PROBLEM TO WORK ON: The lines from the first line of the entries through the line containing "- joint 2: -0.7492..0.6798" are to be repeated exactly, with both of those lines included.

INFORMATION GIVEN:
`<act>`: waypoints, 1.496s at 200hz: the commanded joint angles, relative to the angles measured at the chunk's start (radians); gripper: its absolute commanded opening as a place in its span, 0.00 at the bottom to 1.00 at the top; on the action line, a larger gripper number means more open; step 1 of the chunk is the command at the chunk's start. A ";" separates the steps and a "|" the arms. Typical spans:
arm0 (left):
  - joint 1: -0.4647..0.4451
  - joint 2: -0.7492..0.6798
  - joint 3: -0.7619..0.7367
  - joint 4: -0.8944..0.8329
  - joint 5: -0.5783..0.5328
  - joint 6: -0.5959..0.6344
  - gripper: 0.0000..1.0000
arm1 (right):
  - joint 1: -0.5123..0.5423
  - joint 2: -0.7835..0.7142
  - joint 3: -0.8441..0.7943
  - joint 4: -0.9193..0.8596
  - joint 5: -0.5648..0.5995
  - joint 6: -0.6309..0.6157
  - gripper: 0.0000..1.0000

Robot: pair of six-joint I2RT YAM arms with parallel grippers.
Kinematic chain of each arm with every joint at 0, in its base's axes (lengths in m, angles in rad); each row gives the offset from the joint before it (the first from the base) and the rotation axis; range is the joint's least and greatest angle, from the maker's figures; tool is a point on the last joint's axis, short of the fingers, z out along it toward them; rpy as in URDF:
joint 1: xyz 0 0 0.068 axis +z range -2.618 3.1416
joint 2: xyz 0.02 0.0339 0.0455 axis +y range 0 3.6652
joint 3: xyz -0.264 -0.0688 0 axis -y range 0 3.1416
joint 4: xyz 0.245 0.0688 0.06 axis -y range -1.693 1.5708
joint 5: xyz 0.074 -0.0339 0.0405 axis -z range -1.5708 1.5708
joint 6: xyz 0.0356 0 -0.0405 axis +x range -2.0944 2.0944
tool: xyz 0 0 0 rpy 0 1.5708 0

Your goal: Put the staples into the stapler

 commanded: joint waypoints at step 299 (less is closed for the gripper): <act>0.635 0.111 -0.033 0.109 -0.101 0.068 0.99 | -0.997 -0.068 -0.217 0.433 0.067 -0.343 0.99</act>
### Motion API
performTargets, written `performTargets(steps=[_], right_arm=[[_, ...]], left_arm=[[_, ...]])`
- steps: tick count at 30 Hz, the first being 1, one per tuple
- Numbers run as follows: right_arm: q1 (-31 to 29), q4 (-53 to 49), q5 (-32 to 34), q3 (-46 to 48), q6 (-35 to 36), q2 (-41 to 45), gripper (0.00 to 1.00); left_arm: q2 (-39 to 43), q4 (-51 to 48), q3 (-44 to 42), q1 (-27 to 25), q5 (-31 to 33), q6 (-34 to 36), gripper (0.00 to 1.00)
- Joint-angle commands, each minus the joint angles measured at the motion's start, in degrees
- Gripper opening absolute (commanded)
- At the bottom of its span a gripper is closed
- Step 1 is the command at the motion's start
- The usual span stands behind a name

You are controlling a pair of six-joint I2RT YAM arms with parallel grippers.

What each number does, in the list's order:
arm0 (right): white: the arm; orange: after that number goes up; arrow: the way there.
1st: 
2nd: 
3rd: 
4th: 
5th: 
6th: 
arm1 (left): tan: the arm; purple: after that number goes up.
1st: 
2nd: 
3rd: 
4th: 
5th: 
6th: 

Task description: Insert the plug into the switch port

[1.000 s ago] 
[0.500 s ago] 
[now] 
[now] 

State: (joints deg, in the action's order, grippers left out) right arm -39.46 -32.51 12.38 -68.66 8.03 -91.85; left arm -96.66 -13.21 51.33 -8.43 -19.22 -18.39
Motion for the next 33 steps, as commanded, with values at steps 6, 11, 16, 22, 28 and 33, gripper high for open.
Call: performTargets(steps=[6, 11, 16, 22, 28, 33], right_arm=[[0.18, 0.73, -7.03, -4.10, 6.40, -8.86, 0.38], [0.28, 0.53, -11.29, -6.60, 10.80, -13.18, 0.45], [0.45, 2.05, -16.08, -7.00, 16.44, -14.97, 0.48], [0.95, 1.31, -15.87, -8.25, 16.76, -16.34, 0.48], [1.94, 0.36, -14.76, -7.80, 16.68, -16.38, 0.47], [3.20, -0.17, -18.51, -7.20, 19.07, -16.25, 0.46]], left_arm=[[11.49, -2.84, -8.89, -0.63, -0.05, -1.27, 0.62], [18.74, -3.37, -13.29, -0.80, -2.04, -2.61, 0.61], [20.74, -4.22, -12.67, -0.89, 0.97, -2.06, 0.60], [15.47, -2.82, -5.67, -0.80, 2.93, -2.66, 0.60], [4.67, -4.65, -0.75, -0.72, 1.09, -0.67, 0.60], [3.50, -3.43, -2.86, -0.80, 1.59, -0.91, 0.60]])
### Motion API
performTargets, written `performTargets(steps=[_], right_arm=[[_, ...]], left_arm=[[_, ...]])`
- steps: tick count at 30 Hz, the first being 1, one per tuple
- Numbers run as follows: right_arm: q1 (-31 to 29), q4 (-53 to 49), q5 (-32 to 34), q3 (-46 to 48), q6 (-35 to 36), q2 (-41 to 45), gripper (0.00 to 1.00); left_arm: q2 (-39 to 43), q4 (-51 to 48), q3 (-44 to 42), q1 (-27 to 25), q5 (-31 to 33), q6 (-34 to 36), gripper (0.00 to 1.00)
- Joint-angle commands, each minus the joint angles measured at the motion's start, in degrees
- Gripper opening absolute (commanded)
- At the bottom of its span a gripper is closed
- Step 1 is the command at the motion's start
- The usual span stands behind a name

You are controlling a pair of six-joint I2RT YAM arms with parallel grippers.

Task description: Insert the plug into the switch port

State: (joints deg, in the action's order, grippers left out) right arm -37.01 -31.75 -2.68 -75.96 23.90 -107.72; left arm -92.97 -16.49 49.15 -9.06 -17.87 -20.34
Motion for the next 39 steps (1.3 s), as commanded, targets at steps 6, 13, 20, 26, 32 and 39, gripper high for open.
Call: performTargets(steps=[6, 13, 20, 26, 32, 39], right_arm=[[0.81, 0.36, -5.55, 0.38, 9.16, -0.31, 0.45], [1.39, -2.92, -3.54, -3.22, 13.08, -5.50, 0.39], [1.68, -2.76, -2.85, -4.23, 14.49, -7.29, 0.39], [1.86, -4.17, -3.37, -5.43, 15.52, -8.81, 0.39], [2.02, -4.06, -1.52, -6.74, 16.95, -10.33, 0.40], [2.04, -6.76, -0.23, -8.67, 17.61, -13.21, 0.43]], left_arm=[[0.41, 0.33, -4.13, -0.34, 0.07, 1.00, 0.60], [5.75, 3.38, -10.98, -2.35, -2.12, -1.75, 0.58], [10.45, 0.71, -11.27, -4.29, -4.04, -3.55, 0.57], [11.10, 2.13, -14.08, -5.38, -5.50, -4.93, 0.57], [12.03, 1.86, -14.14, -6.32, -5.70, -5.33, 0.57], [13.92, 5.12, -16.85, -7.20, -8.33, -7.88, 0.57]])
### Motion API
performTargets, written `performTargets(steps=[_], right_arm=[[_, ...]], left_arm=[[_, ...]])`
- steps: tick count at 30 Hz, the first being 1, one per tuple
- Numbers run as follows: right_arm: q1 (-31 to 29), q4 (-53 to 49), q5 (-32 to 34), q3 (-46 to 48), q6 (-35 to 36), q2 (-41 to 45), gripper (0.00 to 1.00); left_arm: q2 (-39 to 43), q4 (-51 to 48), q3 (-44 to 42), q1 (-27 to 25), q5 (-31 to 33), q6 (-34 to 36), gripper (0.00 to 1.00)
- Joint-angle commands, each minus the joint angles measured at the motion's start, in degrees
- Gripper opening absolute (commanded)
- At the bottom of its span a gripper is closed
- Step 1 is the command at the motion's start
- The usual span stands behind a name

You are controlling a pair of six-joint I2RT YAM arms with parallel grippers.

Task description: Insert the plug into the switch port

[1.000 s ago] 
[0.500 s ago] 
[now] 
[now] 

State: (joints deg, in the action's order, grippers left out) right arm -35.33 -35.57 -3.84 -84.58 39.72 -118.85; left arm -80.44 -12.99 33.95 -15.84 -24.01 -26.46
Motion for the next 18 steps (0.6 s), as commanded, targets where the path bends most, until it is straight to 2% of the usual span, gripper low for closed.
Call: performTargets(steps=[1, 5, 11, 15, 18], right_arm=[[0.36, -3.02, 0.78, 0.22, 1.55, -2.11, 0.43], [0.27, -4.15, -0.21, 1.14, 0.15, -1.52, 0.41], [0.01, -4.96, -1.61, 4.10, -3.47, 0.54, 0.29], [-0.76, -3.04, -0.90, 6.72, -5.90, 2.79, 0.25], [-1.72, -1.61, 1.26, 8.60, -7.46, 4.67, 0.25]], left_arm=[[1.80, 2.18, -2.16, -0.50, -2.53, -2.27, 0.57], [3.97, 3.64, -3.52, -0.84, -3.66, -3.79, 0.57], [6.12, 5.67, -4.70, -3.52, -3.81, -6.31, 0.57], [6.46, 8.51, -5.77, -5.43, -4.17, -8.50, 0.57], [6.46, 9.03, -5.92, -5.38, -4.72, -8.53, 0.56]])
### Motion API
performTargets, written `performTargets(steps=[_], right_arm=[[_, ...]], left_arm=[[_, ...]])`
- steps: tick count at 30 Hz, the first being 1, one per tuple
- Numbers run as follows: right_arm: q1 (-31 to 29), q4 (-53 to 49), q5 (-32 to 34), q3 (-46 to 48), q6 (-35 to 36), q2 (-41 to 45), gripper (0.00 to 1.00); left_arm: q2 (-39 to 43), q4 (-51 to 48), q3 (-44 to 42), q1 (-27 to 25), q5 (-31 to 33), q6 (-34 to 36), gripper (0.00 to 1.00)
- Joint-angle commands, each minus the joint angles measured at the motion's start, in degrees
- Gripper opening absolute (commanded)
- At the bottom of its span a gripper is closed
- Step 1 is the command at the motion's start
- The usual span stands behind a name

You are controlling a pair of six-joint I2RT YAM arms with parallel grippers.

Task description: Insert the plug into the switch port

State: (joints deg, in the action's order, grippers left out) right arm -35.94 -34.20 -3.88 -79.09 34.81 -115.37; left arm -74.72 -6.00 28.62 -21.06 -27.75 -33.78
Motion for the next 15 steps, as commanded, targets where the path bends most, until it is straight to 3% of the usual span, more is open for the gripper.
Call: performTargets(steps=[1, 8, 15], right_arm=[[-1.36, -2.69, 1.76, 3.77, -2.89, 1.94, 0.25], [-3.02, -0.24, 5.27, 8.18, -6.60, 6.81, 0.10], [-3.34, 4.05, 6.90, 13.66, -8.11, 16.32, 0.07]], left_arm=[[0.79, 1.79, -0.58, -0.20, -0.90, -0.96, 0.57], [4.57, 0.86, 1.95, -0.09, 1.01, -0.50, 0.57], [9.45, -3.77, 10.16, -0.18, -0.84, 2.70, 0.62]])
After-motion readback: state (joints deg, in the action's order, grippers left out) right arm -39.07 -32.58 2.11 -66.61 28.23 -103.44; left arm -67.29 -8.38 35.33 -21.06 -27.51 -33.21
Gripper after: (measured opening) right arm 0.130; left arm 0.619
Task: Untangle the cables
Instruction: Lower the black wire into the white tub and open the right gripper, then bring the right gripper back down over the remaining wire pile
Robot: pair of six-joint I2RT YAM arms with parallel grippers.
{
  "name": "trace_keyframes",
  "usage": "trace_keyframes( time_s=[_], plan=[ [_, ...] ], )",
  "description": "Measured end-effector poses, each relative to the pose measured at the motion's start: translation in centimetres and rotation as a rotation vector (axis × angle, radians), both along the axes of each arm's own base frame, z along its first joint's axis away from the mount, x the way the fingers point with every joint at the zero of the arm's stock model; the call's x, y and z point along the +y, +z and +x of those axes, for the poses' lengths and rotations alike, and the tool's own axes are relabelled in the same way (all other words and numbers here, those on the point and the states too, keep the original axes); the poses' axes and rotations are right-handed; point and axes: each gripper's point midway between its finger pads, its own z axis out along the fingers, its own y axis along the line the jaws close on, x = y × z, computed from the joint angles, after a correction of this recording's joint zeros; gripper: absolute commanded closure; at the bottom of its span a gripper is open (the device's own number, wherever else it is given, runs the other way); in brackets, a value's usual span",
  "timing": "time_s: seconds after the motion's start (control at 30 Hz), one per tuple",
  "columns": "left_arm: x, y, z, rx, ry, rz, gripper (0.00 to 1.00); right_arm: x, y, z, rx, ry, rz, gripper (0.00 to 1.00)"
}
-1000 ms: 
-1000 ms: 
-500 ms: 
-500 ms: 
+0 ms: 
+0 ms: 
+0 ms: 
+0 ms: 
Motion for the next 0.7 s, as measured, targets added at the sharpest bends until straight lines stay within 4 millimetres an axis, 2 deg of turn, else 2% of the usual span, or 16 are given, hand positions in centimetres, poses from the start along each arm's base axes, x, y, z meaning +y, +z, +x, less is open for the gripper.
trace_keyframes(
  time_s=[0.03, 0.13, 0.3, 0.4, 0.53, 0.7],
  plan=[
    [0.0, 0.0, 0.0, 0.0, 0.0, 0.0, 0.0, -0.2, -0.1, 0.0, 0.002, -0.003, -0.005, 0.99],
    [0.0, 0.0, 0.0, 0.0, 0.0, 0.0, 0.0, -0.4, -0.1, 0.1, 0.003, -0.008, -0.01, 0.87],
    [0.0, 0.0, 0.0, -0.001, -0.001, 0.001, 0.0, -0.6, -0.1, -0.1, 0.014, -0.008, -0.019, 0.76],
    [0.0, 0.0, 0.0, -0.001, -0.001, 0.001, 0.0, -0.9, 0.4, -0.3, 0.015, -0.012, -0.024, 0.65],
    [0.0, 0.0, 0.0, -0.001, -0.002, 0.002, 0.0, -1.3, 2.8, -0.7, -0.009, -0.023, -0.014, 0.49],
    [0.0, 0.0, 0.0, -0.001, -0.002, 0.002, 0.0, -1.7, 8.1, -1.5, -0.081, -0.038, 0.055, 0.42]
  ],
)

WRITTEN RESPONSE:
`<act>`: waypoints, 1.496s at 200hz: the commanded joint angles, relative to the angles measured at the chunk's start (radians); gripper: its absolute commanded opening as a place in its span, 0.00 at the bottom to 1.00 at the top; on the action line, a larger gripper number means more open; step 1 of the chunk is the command at the chunk's start. A ";" separates the steps and a "|" the arms. Typical spans:
arm0 (left):
  - joint 1: -0.4647..0.4451
  - joint 2: -0.7492..0.6798

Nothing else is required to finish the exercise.